#### PROMPT:
All of the data below should be set down again verbatim, without any images.

#### EXTRACTED MATERIAL:
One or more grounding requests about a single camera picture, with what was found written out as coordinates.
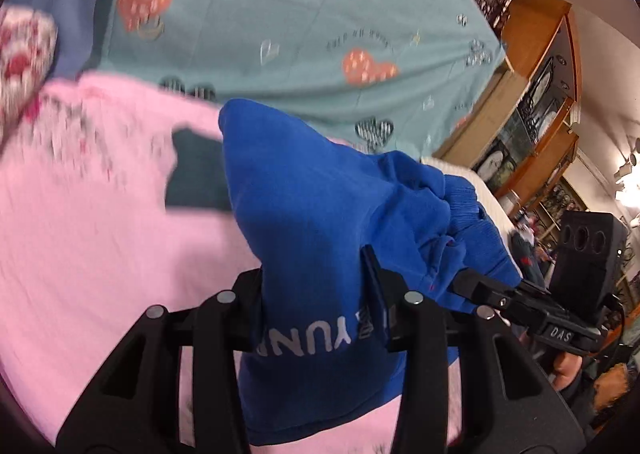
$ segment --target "teal bedsheet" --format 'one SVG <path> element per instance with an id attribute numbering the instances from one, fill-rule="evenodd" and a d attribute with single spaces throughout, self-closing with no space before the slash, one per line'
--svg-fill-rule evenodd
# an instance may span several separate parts
<path id="1" fill-rule="evenodd" d="M 89 68 L 430 155 L 504 58 L 474 0 L 98 0 Z"/>

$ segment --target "metal rivet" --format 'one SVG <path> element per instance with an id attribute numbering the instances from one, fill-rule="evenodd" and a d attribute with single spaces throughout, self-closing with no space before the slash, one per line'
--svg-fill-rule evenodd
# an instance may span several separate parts
<path id="1" fill-rule="evenodd" d="M 494 317 L 495 311 L 490 306 L 478 306 L 476 308 L 476 315 L 478 315 L 480 319 L 489 320 Z"/>
<path id="2" fill-rule="evenodd" d="M 424 296 L 419 291 L 411 290 L 404 294 L 404 300 L 409 304 L 420 304 L 424 301 Z"/>
<path id="3" fill-rule="evenodd" d="M 217 294 L 216 299 L 222 304 L 231 304 L 236 300 L 236 294 L 231 290 L 221 291 Z"/>
<path id="4" fill-rule="evenodd" d="M 149 319 L 158 319 L 164 315 L 164 308 L 159 304 L 154 304 L 146 309 L 145 315 L 149 317 Z"/>

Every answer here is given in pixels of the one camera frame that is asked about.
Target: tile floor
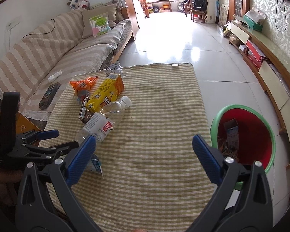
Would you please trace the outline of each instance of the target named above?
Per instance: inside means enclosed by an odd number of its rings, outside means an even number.
[[[193,23],[180,12],[151,14],[119,61],[122,66],[192,63],[210,124],[218,111],[229,104],[249,106],[264,116],[276,139],[274,166],[267,174],[276,224],[288,208],[288,141],[278,134],[280,126],[271,101],[235,47],[218,34],[216,25]],[[235,204],[238,194],[233,192],[228,207]]]

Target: white bottle cap
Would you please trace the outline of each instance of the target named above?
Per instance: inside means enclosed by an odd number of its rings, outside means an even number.
[[[121,100],[124,101],[124,103],[127,105],[127,108],[132,105],[131,99],[129,99],[127,96],[123,96]]]

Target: stuffed animal
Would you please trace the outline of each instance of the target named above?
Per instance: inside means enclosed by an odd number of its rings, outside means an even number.
[[[67,3],[70,6],[71,10],[79,9],[79,8],[89,8],[89,2],[87,0],[69,0]]]

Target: hanging black cable
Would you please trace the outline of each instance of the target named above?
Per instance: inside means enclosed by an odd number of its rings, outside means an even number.
[[[276,28],[278,29],[278,31],[281,32],[281,33],[284,33],[286,31],[286,29],[287,29],[287,17],[286,17],[286,9],[285,9],[285,0],[282,0],[282,2],[283,2],[283,5],[284,5],[285,22],[286,22],[286,27],[285,27],[284,31],[280,31],[280,29],[277,27],[277,7],[278,7],[278,0],[277,0],[277,4],[276,4],[275,24],[276,24]]]
[[[47,33],[33,33],[33,34],[25,35],[24,37],[26,37],[26,36],[31,36],[31,35],[45,35],[45,34],[49,34],[49,33],[51,33],[51,32],[55,29],[55,27],[56,27],[56,21],[55,21],[54,19],[52,19],[52,20],[54,21],[55,25],[54,25],[54,28],[53,28],[50,32],[47,32]]]

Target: striped sofa cover
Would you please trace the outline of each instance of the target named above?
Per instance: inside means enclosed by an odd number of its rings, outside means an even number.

#### WRITTEN REPLY:
One or more grounding requests about a single camera picture, with what was found written out as coordinates.
$ segment --target "teal bedsheet" --format 'one SVG <path> element per instance with an id attribute numbering the instances from one, fill-rule="evenodd" and a d attribute with single spaces throughout, self-closing with no space before the slash, one per line'
--svg-fill-rule evenodd
# an instance may span several separate parts
<path id="1" fill-rule="evenodd" d="M 89 68 L 430 155 L 504 58 L 474 0 L 98 0 Z"/>

$ segment --target "metal rivet" --format 'one SVG <path> element per instance with an id attribute numbering the instances from one, fill-rule="evenodd" and a d attribute with single spaces throughout, self-closing with no space before the slash, one per line'
--svg-fill-rule evenodd
# an instance may span several separate parts
<path id="1" fill-rule="evenodd" d="M 494 317 L 495 311 L 490 306 L 478 306 L 476 308 L 476 315 L 478 315 L 480 319 L 489 320 Z"/>
<path id="2" fill-rule="evenodd" d="M 424 296 L 419 291 L 411 290 L 404 294 L 404 300 L 409 304 L 420 304 L 424 301 Z"/>
<path id="3" fill-rule="evenodd" d="M 217 294 L 216 299 L 222 304 L 231 304 L 236 300 L 236 294 L 231 290 L 221 291 Z"/>
<path id="4" fill-rule="evenodd" d="M 149 319 L 158 319 L 164 315 L 164 308 L 159 304 L 154 304 L 146 309 L 145 315 L 149 317 Z"/>

Every answer here is given in pixels of the one camera frame that is asked about.
Target: tile floor
Would you please trace the outline of each instance of the target named above?
Per instance: inside means enclosed by an odd number of its rings, outside means an even number.
[[[193,23],[180,12],[151,14],[119,61],[122,66],[192,63],[210,124],[218,111],[229,104],[249,106],[264,116],[276,139],[274,166],[267,174],[276,224],[288,208],[288,141],[278,134],[280,126],[271,101],[235,47],[218,34],[216,25]],[[235,204],[238,194],[233,192],[228,207]]]

Target: white bottle cap
Would you please trace the outline of each instance of the target named above?
Per instance: inside means enclosed by an odd number of its rings, outside means an even number.
[[[121,100],[124,101],[124,103],[127,105],[127,108],[132,105],[131,99],[129,99],[127,96],[123,96]]]

Target: stuffed animal
Would you please trace the outline of each instance of the target named above?
Per instance: inside means enclosed by an odd number of its rings, outside means an even number.
[[[67,3],[70,6],[71,10],[79,9],[79,8],[89,8],[89,2],[87,0],[69,0]]]

Target: hanging black cable
Would you please trace the outline of each instance of the target named above?
Per instance: inside means enclosed by an odd number of its rings, outside means an even number.
[[[276,28],[278,29],[278,31],[281,32],[281,33],[284,33],[286,31],[286,29],[287,29],[287,17],[286,17],[286,9],[285,9],[285,0],[282,0],[282,2],[283,2],[283,5],[284,5],[285,22],[286,22],[286,27],[285,27],[284,31],[280,31],[280,29],[277,27],[277,7],[278,7],[278,0],[277,0],[277,4],[276,4],[275,24],[276,24]]]
[[[47,33],[33,33],[33,34],[25,35],[24,37],[26,37],[26,36],[31,36],[31,35],[45,35],[45,34],[49,34],[49,33],[51,33],[51,32],[55,29],[55,27],[56,27],[56,21],[55,21],[54,19],[52,19],[52,20],[54,21],[55,25],[54,25],[54,28],[53,28],[50,32],[47,32]]]

Target: striped sofa cover
Would you please trace the outline of each instance of the target named above?
Per instance: inside means enclosed by an odd number of its rings, outside means an even number.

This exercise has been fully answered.